At the film’s beginning, we find Connor a successful fashion photographer, a vocation that has made him very rich, and over the years has allowed him access to hundreds of women’s beds. In one flashback, just before he makes it really big as a fashion photographer, he meets Jenny again and talks his way back into her heart despite his Tomcat rep. After several dates he talks his way into her bed, but suddenly as he begins to fall asleep holding her in his arms, to his horror he realizes that he’s fallen for her. The next morning, she wakes up to find him gone. Poor Jenny is humiliated and devastated. (At this point, as far as I’m concerned, Connor’s even!) But Connor, seeing her devastation from his vantage as an invisible ghost, feels enormous regret and shame.

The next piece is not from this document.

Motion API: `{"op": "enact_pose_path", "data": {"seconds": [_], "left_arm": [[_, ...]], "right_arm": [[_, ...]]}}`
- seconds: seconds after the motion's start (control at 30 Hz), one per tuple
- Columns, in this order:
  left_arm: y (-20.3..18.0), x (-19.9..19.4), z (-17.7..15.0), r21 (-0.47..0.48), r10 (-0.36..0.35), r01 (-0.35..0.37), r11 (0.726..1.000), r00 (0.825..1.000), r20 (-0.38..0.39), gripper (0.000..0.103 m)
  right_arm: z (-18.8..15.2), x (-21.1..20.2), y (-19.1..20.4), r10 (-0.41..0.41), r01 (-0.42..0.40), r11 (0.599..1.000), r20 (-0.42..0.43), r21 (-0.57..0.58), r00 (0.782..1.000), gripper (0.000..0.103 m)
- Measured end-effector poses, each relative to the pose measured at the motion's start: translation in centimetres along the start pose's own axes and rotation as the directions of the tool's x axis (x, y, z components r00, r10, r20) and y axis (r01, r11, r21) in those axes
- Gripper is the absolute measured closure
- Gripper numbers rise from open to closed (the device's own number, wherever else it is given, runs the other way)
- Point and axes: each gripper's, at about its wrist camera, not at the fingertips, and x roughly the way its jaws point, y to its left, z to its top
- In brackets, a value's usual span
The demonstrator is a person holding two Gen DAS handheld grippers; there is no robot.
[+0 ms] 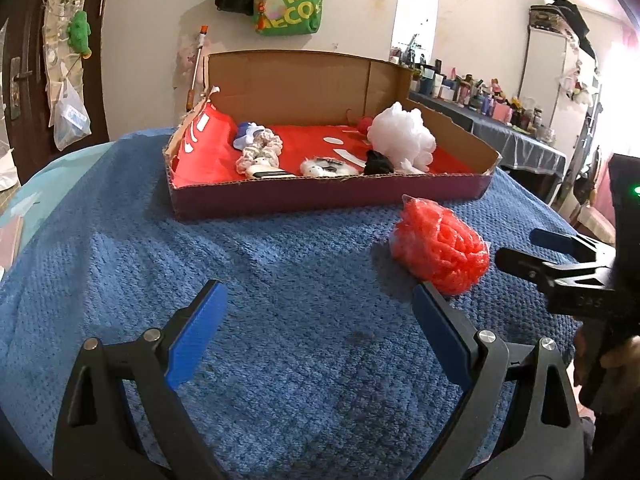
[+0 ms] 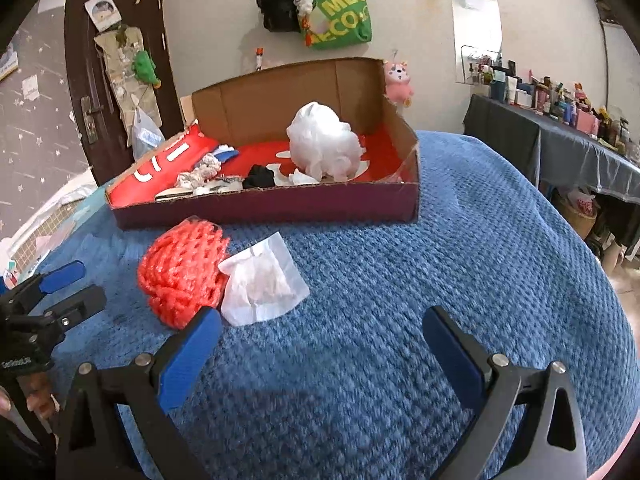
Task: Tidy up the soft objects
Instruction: 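Lift both tools out of the box toward the red mesh ball and white packet, then grasp the red mesh ball with the left tool while the right tool grasps the white tissue packet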
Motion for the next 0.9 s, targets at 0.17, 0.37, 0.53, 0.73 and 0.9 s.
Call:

I got a little ahead of myself there. If you are familiar with Dickens’ A Christmas Carol, you’ll immediately recognize that Connor is actually just another version of Ebenezer Scrooge. Just as Dickens used various ghosts to show Ebenezer the error of his ways, the writer’s of this wacky version (and about 50 other similar past cinematic knockoffs) of A Christmas Carol uses ghosts to lead Connor to a final conclusion that his Uncle Wayne was wrong all along.
In fact, Uncle Wayne is the first ghost that Connor runs into when he shows up at the family estate for his brother’s wedding. Connor isn’t as nearly as freaked out as I would have been if I’d have similarly run into someone who I knew to be long dead; but, it IS a movie after all, so let it go. Evidently, since death, Uncle Wayne has had a change of heart and tries to convince the cynical-about-love-and-marriage Connor that dying old and alone isn’t exactly a great thing. Nevertheless, Connor blows off his ghostly uncle’s advice. (Of course he does; otherwise, the movie would end after only about 30 minutes.)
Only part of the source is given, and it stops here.